■ WHAT YOU SHOULD DO:
Beneath this line sits some data. Return only its lines from the one holding "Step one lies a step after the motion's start" through the one holding "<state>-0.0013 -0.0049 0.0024", inclusive, exactly, with the images removed.

■ DATA TO PROCESS:

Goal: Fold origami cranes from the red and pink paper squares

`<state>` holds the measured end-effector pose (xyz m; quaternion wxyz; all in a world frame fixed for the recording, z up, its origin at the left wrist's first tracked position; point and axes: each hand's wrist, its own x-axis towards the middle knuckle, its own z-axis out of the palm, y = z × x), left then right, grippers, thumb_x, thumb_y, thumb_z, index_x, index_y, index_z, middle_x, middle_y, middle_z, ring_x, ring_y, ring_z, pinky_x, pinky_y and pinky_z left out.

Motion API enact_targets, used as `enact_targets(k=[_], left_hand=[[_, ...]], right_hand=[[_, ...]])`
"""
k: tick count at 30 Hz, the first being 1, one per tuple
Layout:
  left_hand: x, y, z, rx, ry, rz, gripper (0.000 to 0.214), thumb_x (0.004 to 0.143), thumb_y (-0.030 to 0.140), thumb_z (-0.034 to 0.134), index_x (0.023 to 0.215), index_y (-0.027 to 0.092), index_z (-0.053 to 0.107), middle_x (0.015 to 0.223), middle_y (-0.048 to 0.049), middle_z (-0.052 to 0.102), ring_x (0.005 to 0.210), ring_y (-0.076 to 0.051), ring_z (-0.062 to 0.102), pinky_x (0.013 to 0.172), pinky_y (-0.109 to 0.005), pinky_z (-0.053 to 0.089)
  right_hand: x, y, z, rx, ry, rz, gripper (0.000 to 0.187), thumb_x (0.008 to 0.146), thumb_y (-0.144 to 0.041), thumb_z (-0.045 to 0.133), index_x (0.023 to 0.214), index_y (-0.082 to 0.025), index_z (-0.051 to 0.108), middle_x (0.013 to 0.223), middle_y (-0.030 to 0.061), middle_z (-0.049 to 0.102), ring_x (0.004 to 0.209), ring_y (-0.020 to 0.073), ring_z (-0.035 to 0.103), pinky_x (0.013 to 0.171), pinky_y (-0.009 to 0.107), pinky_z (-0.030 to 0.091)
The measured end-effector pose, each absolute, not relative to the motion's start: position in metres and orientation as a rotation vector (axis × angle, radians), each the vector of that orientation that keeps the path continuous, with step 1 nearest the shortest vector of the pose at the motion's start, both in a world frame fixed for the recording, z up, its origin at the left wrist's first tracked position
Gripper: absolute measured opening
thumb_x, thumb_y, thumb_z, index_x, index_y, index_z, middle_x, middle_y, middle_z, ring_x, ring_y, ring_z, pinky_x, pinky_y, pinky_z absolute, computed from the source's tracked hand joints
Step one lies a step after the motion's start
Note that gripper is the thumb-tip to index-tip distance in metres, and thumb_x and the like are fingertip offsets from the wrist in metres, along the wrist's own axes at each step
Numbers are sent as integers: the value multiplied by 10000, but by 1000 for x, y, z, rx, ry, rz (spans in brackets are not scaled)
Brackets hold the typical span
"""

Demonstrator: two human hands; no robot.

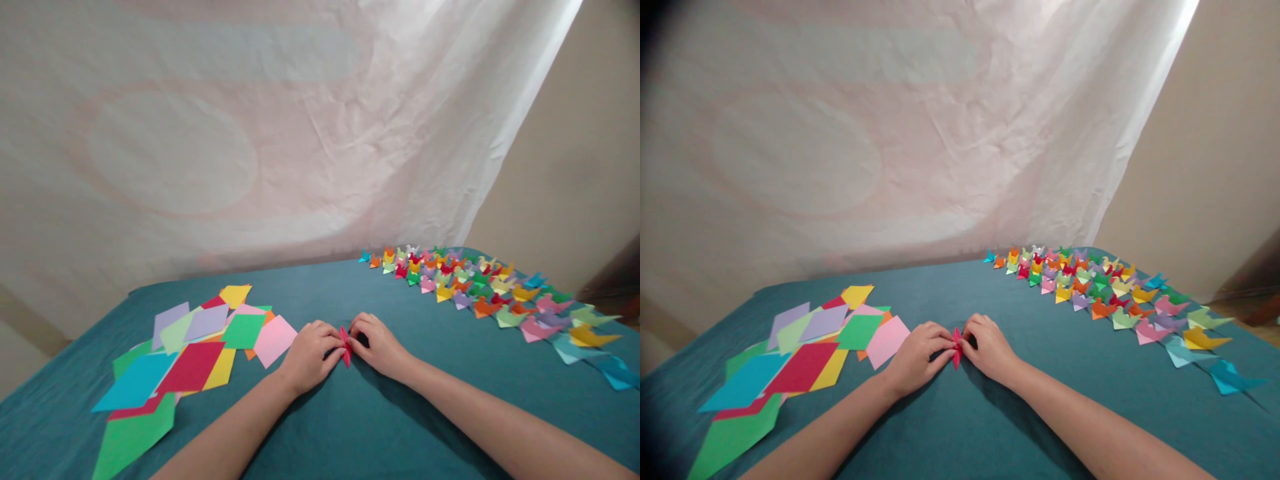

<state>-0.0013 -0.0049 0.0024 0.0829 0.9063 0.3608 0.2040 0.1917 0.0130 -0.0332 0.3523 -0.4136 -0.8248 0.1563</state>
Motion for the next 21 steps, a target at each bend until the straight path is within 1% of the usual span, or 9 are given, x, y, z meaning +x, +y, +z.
enact_targets(k=[5,8,11,13,17,21], left_hand=[[-1,-10,8,2851,1021,483,231,908,216,432,999,188,642,997,-70,632,946,-217,522,812,-350,384],[-1,-11,9,2904,1014,419,236,860,159,466,1037,171,620,1002,-83,623,954,-225,519,836,-359,382],[-1,-11,9,2935,1021,361,299,788,110,510,1069,161,600,1019,-92,610,975,-237,510,857,-370,381],[-1,-12,8,2949,1032,343,330,771,95,513,1086,161,589,1030,-95,604,982,-239,507,861,-373,383],[0,-12,7,2985,1042,341,303,809,88,473,1078,168,584,1016,-88,605,973,-228,507,858,-370,390],[-1,-11,6,3031,1050,312,262,846,112,460,1071,162,585,1002,-85,600,957,-221,507,844,-368,398]], right_hand=[[192,13,-33,-1087,-2139,409,103,814,-173,580,715,-176,551,805,28,556,787,167,507,743,312,414],[192,12,-33,-1086,-2138,403,97,812,-168,583,721,-176,551,806,29,564,785,169,510,740,313,420],[194,9,-31,-1069,-2158,374,64,822,-135,553,778,-176,574,822,34,580,798,171,516,740,311,427],[197,5,-29,-1039,-2212,316,122,831,-99,515,846,-180,605,864,43,596,827,173,521,755,313,429],[203,-3,-24,-920,-2372,128,285,800,-36,491,974,-201,643,990,58,612,938,197,506,819,338,416],[204,-6,-21,-855,-2462,32,315,785,-24,503,1000,-204,646,996,50,627,961,196,500,830,337,407]])
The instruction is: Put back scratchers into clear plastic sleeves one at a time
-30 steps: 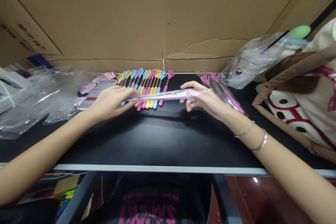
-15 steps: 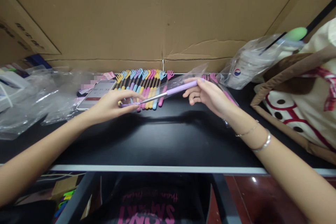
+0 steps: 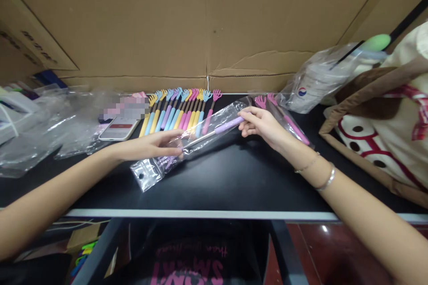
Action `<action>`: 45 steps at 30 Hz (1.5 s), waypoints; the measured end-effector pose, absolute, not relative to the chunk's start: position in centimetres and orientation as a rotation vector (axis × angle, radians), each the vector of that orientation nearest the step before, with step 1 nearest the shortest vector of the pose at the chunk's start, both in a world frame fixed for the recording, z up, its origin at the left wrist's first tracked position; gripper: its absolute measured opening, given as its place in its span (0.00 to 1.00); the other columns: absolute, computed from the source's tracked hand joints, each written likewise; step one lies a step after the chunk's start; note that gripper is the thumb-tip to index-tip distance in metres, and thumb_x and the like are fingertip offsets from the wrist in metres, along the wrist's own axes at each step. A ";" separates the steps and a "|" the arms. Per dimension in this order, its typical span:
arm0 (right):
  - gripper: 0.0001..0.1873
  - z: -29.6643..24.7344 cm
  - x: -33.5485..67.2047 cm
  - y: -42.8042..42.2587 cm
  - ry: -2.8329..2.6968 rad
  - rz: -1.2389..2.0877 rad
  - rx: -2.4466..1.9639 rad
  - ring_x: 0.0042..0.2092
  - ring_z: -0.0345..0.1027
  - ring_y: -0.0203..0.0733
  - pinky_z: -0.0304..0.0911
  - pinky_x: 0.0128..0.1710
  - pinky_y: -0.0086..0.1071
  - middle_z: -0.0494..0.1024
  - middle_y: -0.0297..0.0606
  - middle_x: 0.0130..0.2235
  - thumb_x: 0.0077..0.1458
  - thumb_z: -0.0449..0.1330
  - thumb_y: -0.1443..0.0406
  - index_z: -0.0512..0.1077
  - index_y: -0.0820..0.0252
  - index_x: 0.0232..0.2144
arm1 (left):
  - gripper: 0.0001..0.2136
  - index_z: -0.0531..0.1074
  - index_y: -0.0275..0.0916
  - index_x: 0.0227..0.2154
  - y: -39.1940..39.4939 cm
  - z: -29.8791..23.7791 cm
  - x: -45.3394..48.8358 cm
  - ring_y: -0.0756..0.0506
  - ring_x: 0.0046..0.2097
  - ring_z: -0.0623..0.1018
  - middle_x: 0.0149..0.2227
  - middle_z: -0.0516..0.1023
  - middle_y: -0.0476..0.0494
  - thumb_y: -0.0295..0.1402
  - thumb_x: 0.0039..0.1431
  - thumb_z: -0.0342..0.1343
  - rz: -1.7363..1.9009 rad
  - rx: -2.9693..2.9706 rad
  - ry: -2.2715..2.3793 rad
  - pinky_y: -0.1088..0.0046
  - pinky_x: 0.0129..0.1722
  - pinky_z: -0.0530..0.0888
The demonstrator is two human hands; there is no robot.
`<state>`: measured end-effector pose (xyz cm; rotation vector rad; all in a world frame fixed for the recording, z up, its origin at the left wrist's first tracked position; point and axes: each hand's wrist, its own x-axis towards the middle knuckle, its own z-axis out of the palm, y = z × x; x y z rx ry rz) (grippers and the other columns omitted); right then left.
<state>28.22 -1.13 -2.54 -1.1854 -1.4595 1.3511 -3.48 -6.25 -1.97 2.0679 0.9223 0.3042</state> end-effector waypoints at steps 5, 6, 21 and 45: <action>0.12 -2.6 28.2 -1.1 -1.418 1.397 -1.175 0.21 0.70 0.34 0.69 0.22 0.26 0.76 0.35 0.22 0.58 0.63 0.57 0.70 0.59 0.33 | 0.21 0.61 0.41 0.60 -6.4 -1.9 -3.2 0.47 0.41 0.77 0.39 0.79 0.44 0.39 0.66 0.50 0.304 1.956 0.863 0.71 0.39 0.71; 0.12 -2.6 28.3 -1.0 -1.422 1.396 -1.174 0.21 0.70 0.34 0.69 0.22 0.27 0.75 0.35 0.22 0.58 0.62 0.56 0.70 0.59 0.33 | 0.21 0.61 0.41 0.60 -6.4 -1.9 -3.1 0.47 0.40 0.76 0.38 0.79 0.44 0.39 0.66 0.50 0.310 1.964 0.864 0.72 0.38 0.71; 0.05 -2.0 28.7 -0.8 -1.399 1.451 -1.210 0.23 0.69 0.38 0.67 0.24 0.31 0.75 0.36 0.22 0.56 0.55 0.63 0.69 0.57 0.33 | 0.21 0.66 0.39 0.56 -6.4 -2.2 -2.9 0.47 0.35 0.75 0.35 0.77 0.46 0.42 0.63 0.53 0.359 2.031 0.974 0.73 0.33 0.69; 0.06 -1.2 29.7 -0.2 -1.413 1.385 -1.226 0.27 0.73 0.37 0.72 0.29 0.32 0.79 0.37 0.28 0.55 0.57 0.69 0.74 0.59 0.34 | 0.17 0.69 0.38 0.49 -5.6 -2.5 -3.1 0.51 0.27 0.70 0.27 0.71 0.51 0.38 0.59 0.54 0.410 1.795 0.941 0.75 0.28 0.67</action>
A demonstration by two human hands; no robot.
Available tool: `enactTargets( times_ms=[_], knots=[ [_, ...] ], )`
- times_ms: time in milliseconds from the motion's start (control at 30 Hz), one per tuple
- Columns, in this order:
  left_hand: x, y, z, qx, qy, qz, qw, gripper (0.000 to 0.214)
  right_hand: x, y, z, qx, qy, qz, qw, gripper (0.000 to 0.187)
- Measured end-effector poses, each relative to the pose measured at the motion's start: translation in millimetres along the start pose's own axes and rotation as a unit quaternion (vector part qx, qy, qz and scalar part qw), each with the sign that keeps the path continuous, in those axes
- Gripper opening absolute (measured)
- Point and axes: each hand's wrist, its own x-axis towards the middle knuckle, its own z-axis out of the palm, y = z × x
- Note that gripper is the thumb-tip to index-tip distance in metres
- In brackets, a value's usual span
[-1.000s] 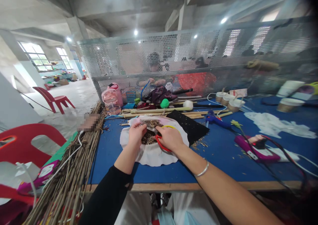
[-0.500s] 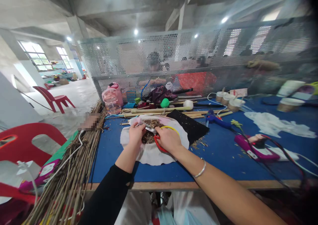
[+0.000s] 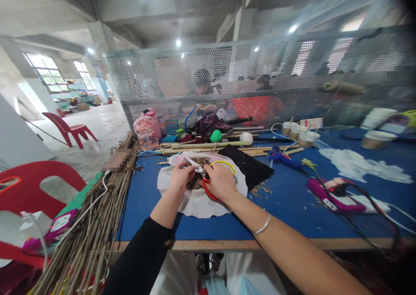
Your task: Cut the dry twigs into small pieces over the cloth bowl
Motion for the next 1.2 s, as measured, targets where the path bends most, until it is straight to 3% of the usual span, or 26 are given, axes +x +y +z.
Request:
enactTargets(
  times_ms=[133, 300, 533, 900, 1200],
  knots=[
    [-2, 4, 2.0, 0.001, 0.015, -0.017, 1.000, 0.040, 0, 1, 0, 0.002, -0.024, -0.004, 1.000, 0.036],
    [-5, 7, 6.0, -0.006, 0.043, -0.028, 0.999, 0.036, -1, 1, 3, 0.002, -0.044, 0.008, 0.999, 0.039],
    [-1, 5, 4.5, -0.018, 0.038, -0.017, 0.999, 0.029, -2, 3, 5, 0.009, -0.062, -0.009, 0.998, 0.039],
    [6, 6, 3.3, -0.138, 0.052, -0.009, 0.989, 0.035, 4, 14, -6, -0.018, -0.006, 0.014, 1.000, 0.040],
    [-5, 23, 7.2, -0.192, 0.013, -0.097, 0.976, 0.017, 9, 26, -1, 0.045, -0.002, 0.033, 0.998, 0.044]
  ],
)
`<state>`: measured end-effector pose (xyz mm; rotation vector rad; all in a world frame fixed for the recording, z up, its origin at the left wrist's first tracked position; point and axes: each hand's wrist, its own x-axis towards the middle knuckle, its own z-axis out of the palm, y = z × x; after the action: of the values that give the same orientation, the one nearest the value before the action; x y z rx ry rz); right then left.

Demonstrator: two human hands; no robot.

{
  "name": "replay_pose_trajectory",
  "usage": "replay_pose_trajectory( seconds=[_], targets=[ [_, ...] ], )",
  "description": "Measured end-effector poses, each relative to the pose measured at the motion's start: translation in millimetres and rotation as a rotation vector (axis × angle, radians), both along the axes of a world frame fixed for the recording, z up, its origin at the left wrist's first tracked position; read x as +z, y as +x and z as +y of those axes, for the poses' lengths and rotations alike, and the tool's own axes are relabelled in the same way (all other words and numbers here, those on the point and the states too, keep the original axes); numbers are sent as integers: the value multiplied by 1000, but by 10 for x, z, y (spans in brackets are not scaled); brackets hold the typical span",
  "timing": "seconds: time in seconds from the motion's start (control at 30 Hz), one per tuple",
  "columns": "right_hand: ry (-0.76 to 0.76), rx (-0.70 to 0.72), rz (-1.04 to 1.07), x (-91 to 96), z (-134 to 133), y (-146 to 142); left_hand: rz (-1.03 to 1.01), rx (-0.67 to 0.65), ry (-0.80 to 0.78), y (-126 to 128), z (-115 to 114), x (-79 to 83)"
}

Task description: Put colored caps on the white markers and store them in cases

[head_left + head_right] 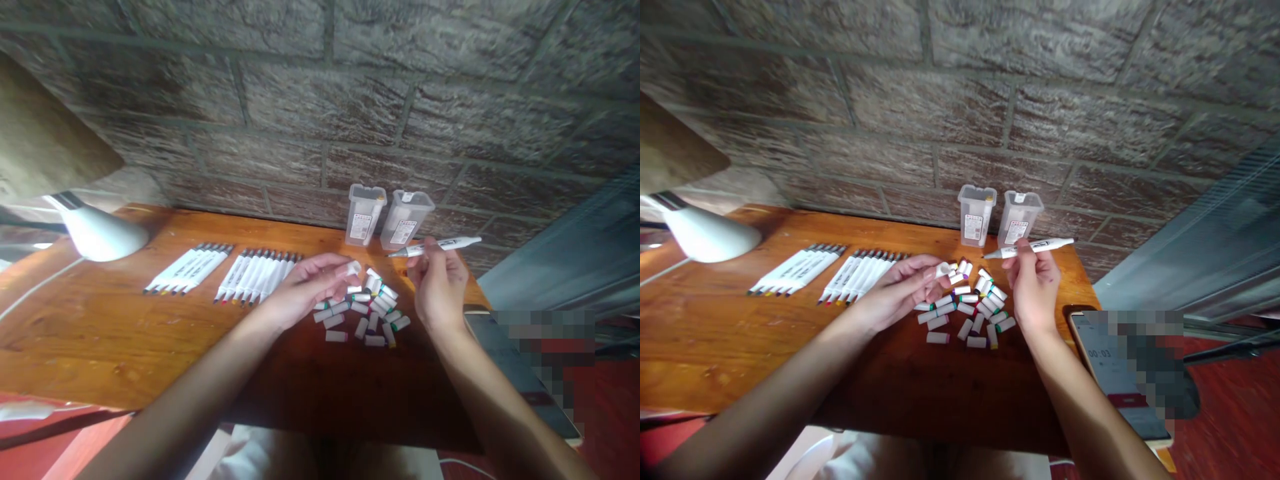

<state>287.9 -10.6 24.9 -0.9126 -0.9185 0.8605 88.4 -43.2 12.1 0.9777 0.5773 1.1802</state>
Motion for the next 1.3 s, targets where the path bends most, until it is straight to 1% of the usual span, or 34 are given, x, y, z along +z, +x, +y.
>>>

■ TASK RESPONSE:
Step one lies a step after the motion's start
Note that gripper is the thumb-tip to index-tip distance in metres, and thumb_x and the like are fingertip offsets from the wrist in metres, along the wrist's own axes at each step
Numbers are sent as integers: the value multiplied by 10000, but by 1000 for x, y, z, rx, ry, rz (spans in brackets are not scaled)
Brackets hold the typical span
"""

Demonstrator: two human hands; no robot.


<state>-0.0013 -0.0049 0.0024 0.0829 0.9063 0.3608 0.2040 0.1917 0.0130 -0.0332 0.3523 -0.4136 -0.8248 0.1563</state>

This exercise is now finished, and nothing remains to add.